* **TASK BRIEF**: The response must contain every line below in which "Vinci" appears.

* **RECORDS SUPPLIED**:

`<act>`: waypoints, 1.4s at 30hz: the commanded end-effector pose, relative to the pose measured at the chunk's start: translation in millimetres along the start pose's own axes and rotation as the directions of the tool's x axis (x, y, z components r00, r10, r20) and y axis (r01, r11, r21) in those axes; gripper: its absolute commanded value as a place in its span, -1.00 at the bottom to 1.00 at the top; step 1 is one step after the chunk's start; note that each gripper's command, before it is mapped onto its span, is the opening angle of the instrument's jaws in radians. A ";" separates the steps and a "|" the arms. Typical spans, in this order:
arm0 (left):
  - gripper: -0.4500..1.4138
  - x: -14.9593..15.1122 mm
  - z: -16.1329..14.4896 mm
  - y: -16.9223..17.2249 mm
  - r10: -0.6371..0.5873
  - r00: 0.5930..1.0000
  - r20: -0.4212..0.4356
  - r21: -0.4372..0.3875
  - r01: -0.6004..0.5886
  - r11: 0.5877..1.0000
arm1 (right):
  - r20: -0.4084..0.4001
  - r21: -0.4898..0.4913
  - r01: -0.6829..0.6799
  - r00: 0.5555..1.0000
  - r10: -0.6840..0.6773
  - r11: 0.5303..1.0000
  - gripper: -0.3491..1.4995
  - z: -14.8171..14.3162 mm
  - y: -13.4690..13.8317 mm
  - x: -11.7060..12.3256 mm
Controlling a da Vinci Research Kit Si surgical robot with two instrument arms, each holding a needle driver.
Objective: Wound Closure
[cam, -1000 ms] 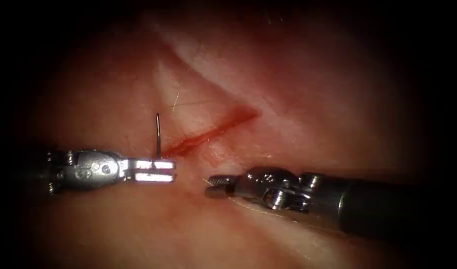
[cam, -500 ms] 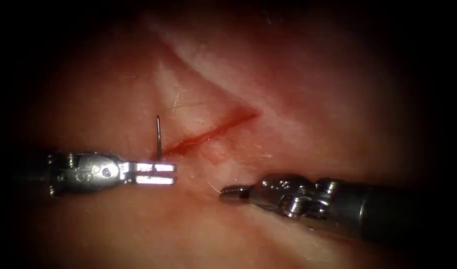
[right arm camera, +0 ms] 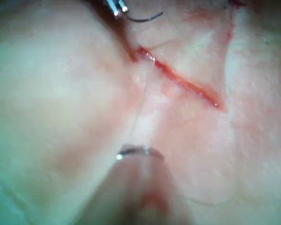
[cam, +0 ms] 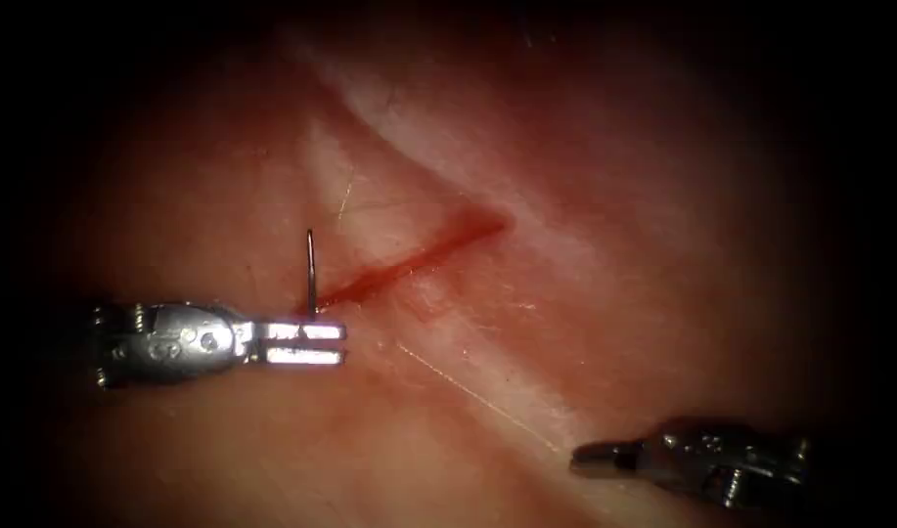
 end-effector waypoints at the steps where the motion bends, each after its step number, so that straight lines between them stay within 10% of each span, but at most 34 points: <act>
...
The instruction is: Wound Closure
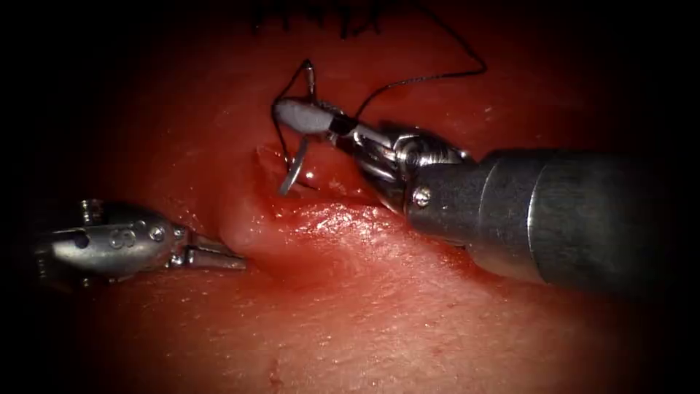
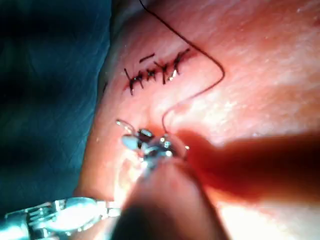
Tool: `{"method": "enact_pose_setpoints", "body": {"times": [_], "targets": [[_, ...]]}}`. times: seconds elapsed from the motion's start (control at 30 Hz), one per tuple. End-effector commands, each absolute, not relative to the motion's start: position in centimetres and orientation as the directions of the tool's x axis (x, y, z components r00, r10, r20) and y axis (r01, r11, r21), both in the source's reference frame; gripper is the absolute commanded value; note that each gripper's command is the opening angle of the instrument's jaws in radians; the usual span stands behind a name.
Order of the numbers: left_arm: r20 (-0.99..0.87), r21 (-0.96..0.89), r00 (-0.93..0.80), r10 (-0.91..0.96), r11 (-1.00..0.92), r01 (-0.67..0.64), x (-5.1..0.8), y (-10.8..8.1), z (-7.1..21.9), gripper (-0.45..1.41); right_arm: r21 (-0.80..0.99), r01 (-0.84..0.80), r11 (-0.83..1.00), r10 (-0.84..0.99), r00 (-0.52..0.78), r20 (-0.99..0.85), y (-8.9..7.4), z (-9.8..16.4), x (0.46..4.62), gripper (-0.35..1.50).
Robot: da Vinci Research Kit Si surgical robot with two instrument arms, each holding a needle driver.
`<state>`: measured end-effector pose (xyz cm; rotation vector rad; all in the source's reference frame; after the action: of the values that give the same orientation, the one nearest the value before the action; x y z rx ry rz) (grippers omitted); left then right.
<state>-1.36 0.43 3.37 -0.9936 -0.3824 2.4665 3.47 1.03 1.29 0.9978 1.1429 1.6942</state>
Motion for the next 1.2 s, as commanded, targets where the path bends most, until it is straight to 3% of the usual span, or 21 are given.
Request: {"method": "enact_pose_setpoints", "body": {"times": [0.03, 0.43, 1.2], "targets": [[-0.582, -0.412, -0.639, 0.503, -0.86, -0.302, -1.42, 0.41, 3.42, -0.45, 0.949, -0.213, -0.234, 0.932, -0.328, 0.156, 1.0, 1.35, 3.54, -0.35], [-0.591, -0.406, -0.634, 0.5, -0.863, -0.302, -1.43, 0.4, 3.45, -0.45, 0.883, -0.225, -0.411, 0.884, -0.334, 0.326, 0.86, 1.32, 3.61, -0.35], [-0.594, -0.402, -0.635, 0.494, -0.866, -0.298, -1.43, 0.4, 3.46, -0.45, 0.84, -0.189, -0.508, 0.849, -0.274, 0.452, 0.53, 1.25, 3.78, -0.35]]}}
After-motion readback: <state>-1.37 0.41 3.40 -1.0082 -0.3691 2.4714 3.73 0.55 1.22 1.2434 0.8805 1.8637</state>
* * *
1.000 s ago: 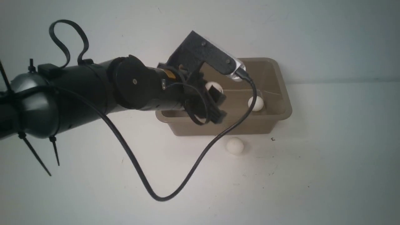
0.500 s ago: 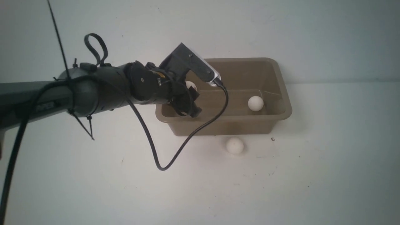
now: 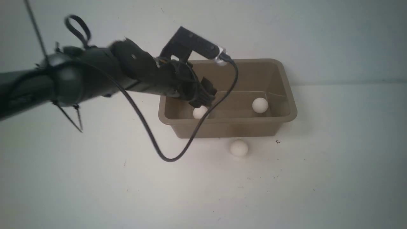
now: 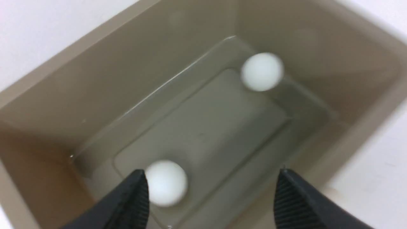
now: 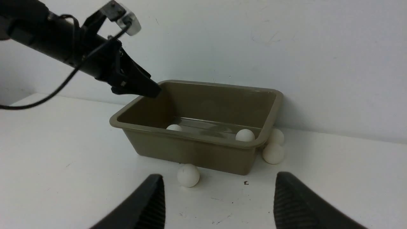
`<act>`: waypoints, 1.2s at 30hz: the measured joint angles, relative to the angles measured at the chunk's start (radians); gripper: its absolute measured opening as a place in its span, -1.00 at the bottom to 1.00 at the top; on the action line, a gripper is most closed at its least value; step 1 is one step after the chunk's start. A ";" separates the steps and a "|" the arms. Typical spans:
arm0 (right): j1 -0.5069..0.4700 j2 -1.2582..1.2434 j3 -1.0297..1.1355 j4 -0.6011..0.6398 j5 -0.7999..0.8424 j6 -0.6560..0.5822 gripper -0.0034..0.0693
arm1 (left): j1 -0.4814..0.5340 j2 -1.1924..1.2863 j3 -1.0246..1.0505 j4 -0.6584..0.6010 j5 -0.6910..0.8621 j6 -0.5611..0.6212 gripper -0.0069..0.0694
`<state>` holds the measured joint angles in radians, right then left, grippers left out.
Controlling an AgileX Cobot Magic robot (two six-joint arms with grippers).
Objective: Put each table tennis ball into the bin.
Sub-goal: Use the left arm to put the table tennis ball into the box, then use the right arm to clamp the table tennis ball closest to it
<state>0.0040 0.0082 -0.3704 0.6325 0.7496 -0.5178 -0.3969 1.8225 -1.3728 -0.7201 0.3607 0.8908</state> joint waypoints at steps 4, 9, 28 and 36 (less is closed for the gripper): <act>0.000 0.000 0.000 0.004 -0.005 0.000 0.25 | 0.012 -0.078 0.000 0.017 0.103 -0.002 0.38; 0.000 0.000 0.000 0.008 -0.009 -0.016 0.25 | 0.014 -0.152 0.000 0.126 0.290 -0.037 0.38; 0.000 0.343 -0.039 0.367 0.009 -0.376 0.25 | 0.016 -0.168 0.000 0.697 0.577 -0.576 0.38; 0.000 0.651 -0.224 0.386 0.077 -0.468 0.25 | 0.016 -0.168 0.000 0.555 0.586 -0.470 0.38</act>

* **COMPLETED TASK**:
Controlling a da Vinci Research Kit Si surgical robot with two instrument arms, each holding a needle driver.
Robot: da Vinci Research Kit Si surgical robot with two instrument arms, each holding a needle driver.

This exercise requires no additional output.